:: What to do ::
For the records below, tally the lines that include the word "every" and give only the tally.

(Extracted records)
○ ○ ○
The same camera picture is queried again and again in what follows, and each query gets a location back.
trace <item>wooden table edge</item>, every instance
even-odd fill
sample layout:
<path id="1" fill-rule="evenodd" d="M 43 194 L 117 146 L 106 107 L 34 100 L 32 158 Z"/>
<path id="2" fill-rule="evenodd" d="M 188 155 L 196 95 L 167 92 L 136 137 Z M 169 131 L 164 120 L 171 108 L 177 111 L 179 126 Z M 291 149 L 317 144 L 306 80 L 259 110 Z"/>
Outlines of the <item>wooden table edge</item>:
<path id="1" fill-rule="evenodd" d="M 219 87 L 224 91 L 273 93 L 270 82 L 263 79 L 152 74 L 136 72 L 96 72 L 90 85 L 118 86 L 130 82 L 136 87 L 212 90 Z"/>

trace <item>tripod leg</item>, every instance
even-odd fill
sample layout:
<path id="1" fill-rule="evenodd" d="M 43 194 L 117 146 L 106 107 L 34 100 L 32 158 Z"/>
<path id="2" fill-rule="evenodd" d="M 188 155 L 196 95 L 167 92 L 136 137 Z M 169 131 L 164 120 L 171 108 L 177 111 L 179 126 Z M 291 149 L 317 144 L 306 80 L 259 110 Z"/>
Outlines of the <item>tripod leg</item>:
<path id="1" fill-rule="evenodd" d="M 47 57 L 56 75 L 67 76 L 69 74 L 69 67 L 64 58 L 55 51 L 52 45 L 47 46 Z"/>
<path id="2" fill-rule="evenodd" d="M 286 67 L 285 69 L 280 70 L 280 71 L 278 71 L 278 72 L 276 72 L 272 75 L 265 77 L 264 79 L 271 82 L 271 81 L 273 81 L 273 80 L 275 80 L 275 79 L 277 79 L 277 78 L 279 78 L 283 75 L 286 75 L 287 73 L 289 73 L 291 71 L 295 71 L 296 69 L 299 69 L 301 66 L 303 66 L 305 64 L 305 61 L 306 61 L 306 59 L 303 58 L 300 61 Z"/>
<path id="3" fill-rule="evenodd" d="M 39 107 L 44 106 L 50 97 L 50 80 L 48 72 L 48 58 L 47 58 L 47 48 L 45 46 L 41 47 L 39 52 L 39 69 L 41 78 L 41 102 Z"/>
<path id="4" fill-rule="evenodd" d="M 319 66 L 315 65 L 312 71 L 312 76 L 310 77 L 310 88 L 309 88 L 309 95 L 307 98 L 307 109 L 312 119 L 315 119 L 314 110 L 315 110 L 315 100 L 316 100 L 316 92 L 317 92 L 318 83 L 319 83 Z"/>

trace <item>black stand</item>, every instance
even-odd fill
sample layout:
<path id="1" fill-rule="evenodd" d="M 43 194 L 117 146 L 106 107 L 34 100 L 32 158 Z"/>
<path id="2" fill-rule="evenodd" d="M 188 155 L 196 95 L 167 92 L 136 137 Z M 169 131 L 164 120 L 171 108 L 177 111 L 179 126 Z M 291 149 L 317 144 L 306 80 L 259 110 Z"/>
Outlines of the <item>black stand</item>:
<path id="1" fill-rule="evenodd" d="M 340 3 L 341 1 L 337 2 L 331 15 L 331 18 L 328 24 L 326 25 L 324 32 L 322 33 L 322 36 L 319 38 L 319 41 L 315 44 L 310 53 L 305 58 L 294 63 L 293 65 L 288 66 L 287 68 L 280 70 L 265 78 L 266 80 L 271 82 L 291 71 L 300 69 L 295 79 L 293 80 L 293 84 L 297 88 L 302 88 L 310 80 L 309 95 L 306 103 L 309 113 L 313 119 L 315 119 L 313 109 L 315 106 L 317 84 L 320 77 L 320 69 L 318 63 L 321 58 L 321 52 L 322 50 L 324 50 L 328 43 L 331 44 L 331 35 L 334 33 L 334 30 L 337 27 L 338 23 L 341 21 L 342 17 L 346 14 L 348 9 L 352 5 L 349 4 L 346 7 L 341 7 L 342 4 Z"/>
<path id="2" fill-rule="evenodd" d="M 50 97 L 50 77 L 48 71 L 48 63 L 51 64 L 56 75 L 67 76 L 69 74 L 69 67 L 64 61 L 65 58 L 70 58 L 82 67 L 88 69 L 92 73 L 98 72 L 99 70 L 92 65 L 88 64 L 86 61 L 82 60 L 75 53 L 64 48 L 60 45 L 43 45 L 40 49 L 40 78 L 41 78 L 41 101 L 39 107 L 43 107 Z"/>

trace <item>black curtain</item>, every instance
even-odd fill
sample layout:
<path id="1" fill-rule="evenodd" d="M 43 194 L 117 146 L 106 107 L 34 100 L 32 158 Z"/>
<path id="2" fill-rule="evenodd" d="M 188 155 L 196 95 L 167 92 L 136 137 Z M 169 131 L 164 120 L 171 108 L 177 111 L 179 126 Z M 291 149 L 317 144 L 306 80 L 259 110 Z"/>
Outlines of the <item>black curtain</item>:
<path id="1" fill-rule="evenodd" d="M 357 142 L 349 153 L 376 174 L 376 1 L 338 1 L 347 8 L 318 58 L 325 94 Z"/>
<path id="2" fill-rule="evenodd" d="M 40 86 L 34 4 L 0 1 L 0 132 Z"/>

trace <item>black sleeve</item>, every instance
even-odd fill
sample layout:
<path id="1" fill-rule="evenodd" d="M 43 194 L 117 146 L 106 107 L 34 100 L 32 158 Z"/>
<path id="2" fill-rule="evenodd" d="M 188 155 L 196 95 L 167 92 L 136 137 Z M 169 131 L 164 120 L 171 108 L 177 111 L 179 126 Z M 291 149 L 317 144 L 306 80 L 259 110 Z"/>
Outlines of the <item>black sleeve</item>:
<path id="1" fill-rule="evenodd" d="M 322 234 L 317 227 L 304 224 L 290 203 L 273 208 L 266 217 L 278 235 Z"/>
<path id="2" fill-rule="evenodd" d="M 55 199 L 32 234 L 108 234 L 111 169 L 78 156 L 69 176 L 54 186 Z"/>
○ ○ ○
:: Exercise response ::
5